When Is Debt Dangerous?

Debt assists a business until the business has trouble paying it off, either with new capital or with free cash flow. If things get really bad, the lenders can take control of the business. However, a more common (but still painful) scenario is that it has to raise new equity capital at a low price, thus permanently diluting shareholders. Having said that, the most common situation is where a company manages its debt reasonably well - and to its own advantage. The first thing to do when considering how much debt a business uses is to look at its cash and debt together.

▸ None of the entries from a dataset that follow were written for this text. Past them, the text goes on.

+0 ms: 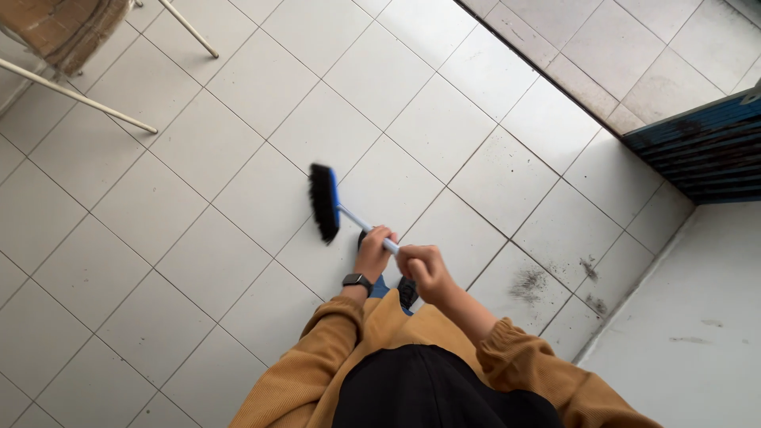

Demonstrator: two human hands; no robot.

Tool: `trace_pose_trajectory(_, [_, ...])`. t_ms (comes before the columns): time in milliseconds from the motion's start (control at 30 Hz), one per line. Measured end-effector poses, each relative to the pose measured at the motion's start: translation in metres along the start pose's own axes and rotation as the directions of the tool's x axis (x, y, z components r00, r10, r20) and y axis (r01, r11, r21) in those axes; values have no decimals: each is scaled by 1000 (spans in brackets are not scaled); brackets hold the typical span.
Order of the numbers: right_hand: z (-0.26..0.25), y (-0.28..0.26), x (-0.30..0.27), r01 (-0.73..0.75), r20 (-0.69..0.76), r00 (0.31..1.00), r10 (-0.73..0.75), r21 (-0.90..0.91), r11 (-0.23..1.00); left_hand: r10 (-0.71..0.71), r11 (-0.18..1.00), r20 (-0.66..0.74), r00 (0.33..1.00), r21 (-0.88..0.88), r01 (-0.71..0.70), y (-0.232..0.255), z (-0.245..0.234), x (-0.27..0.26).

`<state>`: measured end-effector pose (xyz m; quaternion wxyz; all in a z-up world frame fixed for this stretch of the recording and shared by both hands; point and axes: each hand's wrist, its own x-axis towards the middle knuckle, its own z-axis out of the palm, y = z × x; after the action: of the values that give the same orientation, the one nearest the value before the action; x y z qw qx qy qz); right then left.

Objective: Sweep the tiled floor using a broom.

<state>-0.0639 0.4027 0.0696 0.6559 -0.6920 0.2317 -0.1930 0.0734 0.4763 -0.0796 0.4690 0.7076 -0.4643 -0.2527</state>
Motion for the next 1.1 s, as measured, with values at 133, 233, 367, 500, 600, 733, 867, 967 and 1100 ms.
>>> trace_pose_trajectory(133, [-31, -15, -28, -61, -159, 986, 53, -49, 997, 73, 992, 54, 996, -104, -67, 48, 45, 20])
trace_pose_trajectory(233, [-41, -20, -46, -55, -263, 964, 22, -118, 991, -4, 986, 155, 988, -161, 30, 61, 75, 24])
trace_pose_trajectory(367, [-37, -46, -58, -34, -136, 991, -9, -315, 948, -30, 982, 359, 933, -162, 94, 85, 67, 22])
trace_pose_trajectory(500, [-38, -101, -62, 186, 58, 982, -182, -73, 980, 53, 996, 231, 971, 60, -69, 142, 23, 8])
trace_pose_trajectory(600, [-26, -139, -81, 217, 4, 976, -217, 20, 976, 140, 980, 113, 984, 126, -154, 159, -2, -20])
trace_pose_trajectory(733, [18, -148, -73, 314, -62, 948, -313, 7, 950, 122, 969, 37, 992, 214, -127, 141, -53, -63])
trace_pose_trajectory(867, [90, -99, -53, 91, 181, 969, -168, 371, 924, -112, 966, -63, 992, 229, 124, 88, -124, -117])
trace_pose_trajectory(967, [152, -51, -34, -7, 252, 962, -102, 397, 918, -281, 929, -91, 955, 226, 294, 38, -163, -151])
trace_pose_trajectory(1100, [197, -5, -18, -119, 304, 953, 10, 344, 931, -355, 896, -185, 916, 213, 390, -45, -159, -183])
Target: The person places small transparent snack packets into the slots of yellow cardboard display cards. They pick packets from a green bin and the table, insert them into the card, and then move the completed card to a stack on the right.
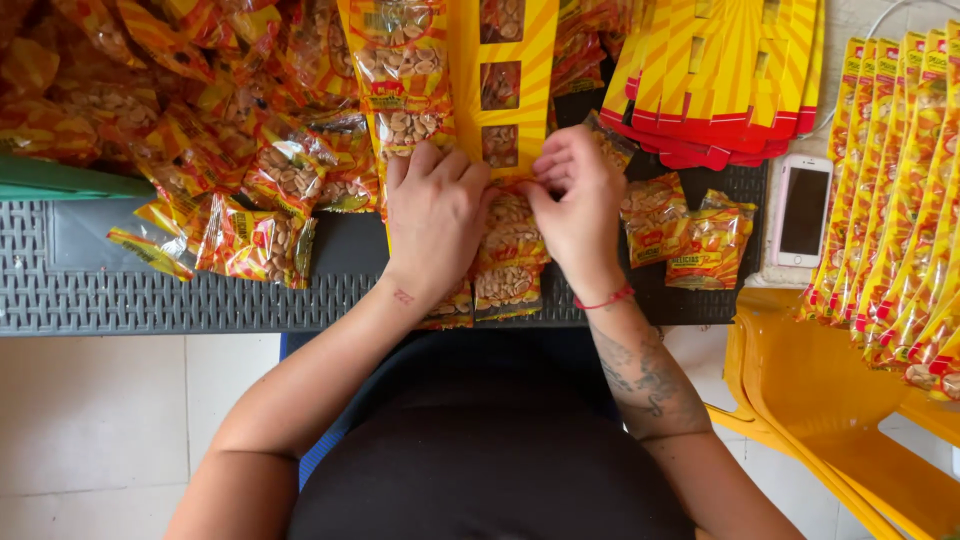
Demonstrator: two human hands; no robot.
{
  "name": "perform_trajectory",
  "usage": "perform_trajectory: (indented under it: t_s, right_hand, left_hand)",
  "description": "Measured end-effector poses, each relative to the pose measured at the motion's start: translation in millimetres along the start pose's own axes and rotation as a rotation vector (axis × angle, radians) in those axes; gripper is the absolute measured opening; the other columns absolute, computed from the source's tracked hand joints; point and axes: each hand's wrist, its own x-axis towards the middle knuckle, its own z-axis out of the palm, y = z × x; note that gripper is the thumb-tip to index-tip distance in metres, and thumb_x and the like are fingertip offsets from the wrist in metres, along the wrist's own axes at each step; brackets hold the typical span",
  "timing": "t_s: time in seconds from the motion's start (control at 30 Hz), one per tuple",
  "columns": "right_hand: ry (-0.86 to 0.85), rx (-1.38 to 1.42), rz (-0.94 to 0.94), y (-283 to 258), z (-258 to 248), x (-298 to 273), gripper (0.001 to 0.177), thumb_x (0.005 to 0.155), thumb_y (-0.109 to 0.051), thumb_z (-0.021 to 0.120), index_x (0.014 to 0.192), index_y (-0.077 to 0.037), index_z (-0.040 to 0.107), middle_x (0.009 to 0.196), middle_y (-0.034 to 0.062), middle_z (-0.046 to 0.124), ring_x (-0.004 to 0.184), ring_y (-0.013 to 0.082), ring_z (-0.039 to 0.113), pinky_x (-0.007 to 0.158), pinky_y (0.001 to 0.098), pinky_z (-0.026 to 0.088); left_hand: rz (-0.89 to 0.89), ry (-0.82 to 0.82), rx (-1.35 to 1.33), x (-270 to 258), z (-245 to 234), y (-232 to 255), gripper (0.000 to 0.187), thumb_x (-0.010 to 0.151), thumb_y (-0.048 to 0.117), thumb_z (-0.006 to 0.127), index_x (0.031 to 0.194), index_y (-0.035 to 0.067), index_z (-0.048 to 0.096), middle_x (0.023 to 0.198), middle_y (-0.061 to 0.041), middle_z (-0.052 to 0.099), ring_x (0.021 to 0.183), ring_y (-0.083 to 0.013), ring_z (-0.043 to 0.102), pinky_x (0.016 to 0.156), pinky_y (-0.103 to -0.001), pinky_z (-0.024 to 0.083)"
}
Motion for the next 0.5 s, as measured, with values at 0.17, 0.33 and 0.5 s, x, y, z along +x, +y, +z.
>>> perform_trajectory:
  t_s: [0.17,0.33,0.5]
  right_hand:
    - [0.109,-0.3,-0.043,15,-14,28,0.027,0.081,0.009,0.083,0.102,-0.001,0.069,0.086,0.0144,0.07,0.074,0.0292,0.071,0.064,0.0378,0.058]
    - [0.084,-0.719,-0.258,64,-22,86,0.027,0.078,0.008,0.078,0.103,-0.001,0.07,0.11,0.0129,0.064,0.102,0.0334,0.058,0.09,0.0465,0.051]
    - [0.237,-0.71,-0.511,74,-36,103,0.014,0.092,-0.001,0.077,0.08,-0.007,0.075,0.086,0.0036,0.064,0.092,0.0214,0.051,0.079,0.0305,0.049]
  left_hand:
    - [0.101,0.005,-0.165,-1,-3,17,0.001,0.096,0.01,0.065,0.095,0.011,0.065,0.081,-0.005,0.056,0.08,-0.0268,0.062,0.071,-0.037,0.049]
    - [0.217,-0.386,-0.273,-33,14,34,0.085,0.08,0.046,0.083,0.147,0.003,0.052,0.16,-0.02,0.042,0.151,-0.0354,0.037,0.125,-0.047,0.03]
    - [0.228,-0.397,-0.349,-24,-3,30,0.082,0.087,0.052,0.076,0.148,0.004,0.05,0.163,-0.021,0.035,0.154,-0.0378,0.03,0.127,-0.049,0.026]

See our latest analysis for VC

What Is VC's Net Debt?

The chart below, which you can click on for greater detail, shows that VC had ₩35.1b in debt in September 2024; about the same as the year before. However, because it has a cash reserve of ₩10.00b, its net debt is less, at about ₩25.1b.

debt-equity-history-analysis
KOSDAQ:A365900 Debt to Equity History January 22nd 2025

How Healthy Is VC's Balance Sheet?

According to the last reported balance sheet, VC had liabilities of ₩41.8b due within 12 months, and liabilities of ₩7.39b due beyond 12 months. Offsetting this, it had ₩10.00b in cash and ₩4.52b in receivables that were due within 12 months. So its liabilities outweigh the sum of its cash and (near-term) receivables by ₩34.7b.

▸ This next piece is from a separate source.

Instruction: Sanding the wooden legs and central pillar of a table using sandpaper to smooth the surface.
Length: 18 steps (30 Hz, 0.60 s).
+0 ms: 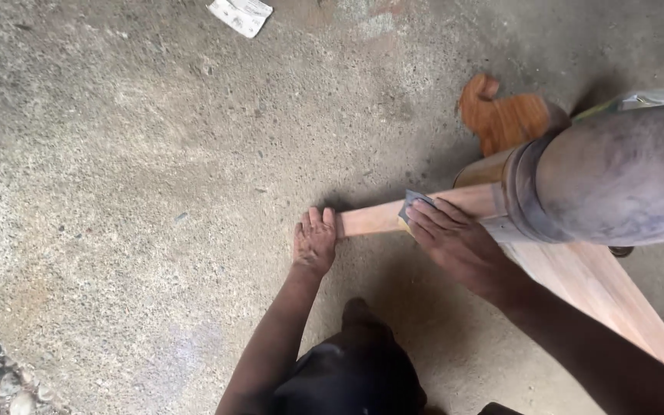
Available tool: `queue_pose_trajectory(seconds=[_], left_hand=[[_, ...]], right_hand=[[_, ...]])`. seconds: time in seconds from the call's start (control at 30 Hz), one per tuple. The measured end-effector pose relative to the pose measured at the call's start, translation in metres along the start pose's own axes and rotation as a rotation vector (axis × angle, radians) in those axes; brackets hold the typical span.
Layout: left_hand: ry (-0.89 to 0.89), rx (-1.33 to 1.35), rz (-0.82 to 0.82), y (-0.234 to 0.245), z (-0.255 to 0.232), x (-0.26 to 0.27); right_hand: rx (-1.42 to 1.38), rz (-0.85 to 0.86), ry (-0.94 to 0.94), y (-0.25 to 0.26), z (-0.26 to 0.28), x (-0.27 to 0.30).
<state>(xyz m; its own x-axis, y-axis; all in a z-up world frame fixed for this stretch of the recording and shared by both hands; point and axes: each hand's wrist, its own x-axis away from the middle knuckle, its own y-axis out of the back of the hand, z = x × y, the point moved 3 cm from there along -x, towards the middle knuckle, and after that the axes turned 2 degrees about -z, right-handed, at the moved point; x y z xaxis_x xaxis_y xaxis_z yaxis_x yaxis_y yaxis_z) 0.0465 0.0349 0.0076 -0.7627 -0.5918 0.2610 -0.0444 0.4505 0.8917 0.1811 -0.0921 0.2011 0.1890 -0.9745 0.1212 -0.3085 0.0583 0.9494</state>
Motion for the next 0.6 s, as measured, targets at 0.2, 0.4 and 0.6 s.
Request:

This deficit casts a shadow over the ₩21.6b company, like a colossus towering over mere mortals. So we'd watch its balance sheet closely, without a doubt. After all, VC would likely require a major re-capitalisation if it had to pay its creditors today. The balance sheet is clearly the area to focus on when you are analysing debt. But it is VC's earnings that will influence how the balance sheet holds up in the future. So when considering debt, it's definitely worth looking at the earnings trend. Click here for an interactive snapshot.

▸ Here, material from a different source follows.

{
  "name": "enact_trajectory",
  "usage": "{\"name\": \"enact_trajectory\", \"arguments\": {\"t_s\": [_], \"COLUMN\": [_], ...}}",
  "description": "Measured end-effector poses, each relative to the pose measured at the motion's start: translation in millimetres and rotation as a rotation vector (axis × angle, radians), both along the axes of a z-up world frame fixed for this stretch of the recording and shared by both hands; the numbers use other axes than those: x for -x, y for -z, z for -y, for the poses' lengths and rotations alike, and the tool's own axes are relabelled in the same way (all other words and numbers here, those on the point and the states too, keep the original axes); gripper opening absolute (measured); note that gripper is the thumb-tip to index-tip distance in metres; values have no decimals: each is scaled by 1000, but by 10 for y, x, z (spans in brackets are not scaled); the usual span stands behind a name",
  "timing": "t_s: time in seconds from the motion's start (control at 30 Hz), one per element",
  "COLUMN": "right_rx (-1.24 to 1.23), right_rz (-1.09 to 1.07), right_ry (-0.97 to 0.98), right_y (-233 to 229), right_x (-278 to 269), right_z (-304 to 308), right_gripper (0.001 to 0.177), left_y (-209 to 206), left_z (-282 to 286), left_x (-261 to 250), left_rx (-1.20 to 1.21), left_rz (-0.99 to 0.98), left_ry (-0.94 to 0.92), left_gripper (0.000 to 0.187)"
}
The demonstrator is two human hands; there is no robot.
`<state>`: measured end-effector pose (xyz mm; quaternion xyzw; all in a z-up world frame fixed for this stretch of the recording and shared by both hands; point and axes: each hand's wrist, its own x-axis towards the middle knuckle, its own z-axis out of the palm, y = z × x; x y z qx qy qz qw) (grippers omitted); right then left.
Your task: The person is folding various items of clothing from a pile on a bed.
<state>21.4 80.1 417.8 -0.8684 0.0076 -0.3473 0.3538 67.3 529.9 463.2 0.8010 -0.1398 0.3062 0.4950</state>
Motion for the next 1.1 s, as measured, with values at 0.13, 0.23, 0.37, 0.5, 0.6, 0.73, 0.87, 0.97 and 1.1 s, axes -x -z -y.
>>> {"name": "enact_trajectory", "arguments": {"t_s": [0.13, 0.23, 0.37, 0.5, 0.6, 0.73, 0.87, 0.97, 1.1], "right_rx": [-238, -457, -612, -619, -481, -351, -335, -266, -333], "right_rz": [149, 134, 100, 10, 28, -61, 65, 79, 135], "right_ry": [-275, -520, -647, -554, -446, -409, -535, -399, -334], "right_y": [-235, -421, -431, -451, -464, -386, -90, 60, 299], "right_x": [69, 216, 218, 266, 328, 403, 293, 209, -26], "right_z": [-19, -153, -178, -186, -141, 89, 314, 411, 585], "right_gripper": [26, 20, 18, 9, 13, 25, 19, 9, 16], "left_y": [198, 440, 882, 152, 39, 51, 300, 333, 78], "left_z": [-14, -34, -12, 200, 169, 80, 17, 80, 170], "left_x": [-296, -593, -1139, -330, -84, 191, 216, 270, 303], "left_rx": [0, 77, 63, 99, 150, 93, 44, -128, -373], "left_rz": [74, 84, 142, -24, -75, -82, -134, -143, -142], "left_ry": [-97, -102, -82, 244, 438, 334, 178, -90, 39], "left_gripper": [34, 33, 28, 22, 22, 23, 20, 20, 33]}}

In the last year VC had a loss before interest and tax, and actually shrunk its revenue by 13%, to ₩38b. We would much prefer see growth.

Caveat Emptor

Not only did VC's revenue slip over the last twelve months, but it also produced negative earnings before interest and tax (EBIT). Indeed, it lost a very considerable ₩7.3b at the EBIT level. When we look at that alongside the significant liabilities, we're not particularly confident about the company. It would need to improve its operations quickly for us to be interested in it. It's fair to say the loss of ₩8.6b didn't encourage us either; we'd like to see a profit. And until that time we think this is a risky stock. The balance sheet is clearly the area to focus on when you are analysing debt. But ultimately, every company can contain risks that exist outside of the balance sheet. Be aware that VC is showing 2 warning signs in our investment analysis , and 1 of those is potentially serious...

If you're interested in investing in businesses that can grow profits without the burden of debt, then check out this free list of growing businesses that have net cash on the balance sheet.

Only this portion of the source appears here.